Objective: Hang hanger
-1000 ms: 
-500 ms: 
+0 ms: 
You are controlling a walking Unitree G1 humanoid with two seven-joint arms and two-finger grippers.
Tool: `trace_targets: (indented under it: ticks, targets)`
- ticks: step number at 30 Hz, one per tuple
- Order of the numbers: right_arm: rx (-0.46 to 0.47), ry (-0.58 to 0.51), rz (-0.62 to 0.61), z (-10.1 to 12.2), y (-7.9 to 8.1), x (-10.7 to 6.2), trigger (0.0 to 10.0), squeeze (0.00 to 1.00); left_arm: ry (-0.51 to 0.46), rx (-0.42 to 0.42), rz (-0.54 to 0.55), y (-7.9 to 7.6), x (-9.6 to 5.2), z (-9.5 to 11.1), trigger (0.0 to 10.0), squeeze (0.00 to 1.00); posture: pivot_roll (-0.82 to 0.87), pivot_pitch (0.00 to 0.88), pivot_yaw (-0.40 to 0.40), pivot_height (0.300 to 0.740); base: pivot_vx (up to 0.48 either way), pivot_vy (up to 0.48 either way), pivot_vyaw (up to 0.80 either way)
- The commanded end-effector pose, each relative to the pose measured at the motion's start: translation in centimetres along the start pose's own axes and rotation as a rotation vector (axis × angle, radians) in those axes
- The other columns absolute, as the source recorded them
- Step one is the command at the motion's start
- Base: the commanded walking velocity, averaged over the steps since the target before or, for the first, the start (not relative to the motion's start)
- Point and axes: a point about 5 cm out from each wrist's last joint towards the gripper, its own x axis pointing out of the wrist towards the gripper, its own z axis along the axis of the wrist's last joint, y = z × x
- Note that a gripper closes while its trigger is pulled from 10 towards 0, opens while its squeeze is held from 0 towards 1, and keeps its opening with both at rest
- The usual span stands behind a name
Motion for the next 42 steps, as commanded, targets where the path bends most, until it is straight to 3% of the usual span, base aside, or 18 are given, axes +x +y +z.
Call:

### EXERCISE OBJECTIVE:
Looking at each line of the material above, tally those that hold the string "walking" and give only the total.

### ANSWER TO THE PROBLEM:
2